After the excitement and the fun that is the Red Hat Summit, I had some time this week to work with Jason on updating the design. Before I dive into the design process and the mockups, I think it’d be best to do a review of how cgroups work (or at least how I understand them to) so that the rest makes more sense. (And maybe I’ve got some totally incorrect assumptions about cgroups that have resulted in a flawed design, so hopefully my calling out the current understanding might make it easier for you to correct me 🙂 ).

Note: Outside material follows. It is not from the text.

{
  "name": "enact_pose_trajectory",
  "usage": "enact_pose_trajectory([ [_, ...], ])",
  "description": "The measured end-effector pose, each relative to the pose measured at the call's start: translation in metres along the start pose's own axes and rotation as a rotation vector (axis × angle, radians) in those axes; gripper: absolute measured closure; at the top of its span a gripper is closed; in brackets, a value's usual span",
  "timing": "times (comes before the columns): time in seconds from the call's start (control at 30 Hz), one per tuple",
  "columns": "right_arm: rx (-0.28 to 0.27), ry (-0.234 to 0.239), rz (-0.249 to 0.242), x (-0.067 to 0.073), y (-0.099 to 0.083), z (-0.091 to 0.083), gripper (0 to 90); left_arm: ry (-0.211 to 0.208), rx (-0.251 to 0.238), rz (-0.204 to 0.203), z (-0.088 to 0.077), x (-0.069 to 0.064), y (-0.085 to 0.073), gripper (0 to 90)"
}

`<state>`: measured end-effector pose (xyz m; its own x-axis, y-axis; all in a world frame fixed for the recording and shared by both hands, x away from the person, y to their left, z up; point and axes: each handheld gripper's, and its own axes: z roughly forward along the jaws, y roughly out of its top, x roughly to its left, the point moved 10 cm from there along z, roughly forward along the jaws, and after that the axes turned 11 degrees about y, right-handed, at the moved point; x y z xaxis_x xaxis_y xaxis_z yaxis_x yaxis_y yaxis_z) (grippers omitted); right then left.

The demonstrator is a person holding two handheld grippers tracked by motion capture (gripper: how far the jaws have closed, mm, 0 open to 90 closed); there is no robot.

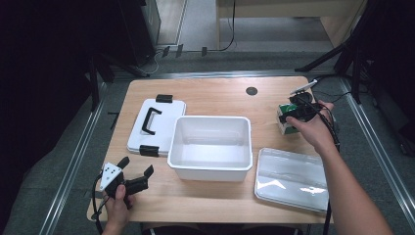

A designer’s understanding of cgroups via diagram
So cgroups, which are sometimes referred to as containers (I think because a similar Solaris feature, zones, is sometimes called containers) can be used to slice an entire operating system into buckets, similarly to how virtual machines slice up their host system into buckets, but without having to go so far as replicating an entire set of hardware.
So this diagram kind of shows how four of the system resources that cgroups can control – CPU, memory, network, and storage I/O – could be cut into slices that are then combined into two groups – the yellow and the purple one – which make up virtual OSes. Say I gave cgroup #1 (yellow) to Sally, and cgroup #2 (purple) to Joe. Whenever Sally starts a process, you could set it to only run on the CPUs that are members of cgroup #1 (via cpuset), at whatever priority level is set for those CPUs (via cpu). It’ll only be able to use as much memory as was allocated to cgroup #1, only be able to use as much network and I/O bandwidth as cgroup #1 is able to use. When Joe starts a process, because he’s part of cgroup #2, he won’t be using the same CPUs as Sally. He may have more or less memory, I/O, and network bandwidth allocated to him.
It’s kind of / sort of like Joe and Sally are using different computers, on the same operating system. Cool, right?
Cgroups don’t have to go that deep, though. You don’t need to slice across an entire system.
You can have a cgroup that *just* deals with controlling access to the CPU. Or *just* controls memory. Or maybe only deals with two of the four (CPU, Memory, Network, I/O) resources, or just three of the four.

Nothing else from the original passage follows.